◆ WHAT IS EXPECTED:
A verbatim copy of the lines starting at the one with "(82, 248): 0" and ending at the last line below is required; include nothing else.

(Records from a dataset)
=== Begin Enclosure ===
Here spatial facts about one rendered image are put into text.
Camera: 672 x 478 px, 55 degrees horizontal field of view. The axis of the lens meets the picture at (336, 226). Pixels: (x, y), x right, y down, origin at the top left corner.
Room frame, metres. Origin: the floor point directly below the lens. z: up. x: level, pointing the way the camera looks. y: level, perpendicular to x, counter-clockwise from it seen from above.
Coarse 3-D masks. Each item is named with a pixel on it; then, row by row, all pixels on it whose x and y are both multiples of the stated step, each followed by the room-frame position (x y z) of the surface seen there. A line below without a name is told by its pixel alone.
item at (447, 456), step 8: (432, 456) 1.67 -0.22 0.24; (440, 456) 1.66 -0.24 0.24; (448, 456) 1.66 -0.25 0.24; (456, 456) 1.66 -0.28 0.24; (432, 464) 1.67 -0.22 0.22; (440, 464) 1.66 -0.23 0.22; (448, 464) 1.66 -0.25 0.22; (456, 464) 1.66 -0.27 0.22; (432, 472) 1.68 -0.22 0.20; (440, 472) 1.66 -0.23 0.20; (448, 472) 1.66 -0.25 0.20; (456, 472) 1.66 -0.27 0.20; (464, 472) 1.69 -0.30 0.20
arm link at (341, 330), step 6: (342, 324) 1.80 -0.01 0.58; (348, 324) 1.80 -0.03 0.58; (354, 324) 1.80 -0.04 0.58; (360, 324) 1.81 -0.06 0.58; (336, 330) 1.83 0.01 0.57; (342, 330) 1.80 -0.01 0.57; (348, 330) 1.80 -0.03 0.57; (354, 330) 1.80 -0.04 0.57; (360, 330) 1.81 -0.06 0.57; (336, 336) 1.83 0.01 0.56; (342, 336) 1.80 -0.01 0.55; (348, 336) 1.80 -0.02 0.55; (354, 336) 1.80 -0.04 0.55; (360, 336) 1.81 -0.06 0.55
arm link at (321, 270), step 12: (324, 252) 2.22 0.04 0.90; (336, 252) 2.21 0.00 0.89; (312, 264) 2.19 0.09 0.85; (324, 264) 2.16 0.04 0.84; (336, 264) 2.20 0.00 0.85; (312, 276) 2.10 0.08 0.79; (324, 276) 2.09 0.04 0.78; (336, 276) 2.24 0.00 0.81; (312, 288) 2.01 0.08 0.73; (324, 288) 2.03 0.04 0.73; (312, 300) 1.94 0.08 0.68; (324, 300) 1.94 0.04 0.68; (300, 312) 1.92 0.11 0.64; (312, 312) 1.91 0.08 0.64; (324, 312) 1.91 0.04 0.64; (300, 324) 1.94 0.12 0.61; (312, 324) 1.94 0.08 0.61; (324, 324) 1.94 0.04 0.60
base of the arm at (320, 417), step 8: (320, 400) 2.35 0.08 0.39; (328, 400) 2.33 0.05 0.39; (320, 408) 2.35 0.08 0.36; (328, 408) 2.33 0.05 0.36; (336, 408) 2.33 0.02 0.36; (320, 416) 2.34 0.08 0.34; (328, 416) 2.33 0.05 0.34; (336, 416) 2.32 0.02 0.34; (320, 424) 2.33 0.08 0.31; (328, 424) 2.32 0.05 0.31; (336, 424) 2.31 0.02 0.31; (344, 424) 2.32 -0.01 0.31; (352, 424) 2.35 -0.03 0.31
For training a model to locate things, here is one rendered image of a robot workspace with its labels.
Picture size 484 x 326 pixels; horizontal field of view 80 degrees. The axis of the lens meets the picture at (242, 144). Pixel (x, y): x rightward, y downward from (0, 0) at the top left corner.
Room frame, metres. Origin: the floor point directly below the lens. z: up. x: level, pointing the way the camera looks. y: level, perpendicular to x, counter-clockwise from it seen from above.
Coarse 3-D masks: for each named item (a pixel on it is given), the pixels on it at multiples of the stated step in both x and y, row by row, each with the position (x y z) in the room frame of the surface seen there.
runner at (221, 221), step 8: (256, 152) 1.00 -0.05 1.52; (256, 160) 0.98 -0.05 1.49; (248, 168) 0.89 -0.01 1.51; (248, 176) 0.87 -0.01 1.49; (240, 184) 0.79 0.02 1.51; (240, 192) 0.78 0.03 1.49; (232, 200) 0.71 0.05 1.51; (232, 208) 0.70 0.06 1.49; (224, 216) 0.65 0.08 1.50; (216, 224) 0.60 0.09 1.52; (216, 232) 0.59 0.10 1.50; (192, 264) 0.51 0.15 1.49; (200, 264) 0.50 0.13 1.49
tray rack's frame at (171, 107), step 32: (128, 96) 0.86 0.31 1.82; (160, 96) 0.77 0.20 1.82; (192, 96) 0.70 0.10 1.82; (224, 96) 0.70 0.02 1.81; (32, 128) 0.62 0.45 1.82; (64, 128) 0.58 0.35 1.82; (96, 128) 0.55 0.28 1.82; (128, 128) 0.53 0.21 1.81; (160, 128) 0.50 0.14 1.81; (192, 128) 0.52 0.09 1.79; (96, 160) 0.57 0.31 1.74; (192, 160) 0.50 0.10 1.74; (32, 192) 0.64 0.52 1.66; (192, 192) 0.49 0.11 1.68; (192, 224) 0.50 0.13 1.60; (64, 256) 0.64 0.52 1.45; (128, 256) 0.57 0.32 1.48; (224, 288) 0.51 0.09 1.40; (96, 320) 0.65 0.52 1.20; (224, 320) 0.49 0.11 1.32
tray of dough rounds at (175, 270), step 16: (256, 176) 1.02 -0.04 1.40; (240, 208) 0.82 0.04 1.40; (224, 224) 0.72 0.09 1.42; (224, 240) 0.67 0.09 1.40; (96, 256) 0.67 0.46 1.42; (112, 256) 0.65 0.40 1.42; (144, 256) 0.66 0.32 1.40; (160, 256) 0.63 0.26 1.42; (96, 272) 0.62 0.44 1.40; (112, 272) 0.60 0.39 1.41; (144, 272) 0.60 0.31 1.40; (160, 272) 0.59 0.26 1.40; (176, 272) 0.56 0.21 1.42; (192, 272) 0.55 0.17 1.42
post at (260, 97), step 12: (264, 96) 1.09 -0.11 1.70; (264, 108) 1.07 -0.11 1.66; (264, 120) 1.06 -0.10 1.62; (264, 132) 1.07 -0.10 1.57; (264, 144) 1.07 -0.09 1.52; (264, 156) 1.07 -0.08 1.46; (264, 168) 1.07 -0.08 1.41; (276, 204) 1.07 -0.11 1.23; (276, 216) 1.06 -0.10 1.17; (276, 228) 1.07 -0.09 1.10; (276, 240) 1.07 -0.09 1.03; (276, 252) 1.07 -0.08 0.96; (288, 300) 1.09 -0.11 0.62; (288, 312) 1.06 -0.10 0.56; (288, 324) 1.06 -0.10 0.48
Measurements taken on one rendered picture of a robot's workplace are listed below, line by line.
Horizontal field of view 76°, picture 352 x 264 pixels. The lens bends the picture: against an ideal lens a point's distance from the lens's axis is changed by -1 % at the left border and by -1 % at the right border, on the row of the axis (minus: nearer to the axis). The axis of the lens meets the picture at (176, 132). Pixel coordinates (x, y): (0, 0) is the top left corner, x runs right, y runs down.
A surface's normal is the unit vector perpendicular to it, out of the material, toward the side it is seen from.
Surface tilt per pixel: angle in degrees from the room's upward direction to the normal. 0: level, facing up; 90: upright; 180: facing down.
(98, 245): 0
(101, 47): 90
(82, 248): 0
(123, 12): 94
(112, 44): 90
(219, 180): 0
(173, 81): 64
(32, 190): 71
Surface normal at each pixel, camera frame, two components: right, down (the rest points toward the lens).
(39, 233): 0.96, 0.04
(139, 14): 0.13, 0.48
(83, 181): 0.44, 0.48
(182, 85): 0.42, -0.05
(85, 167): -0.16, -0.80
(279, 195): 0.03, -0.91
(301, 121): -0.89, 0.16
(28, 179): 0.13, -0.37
=== End Enclosure ===
◆ EXERCISE OUTPUT:
(82, 248): 0
(123, 12): 94
(112, 44): 90
(219, 180): 0
(173, 81): 64
(32, 190): 71
Surface normal at each pixel, camera frame, two components: right, down (the rest points toward the lens).
(39, 233): 0.96, 0.04
(139, 14): 0.13, 0.48
(83, 181): 0.44, 0.48
(182, 85): 0.42, -0.05
(85, 167): -0.16, -0.80
(279, 195): 0.03, -0.91
(301, 121): -0.89, 0.16
(28, 179): 0.13, -0.37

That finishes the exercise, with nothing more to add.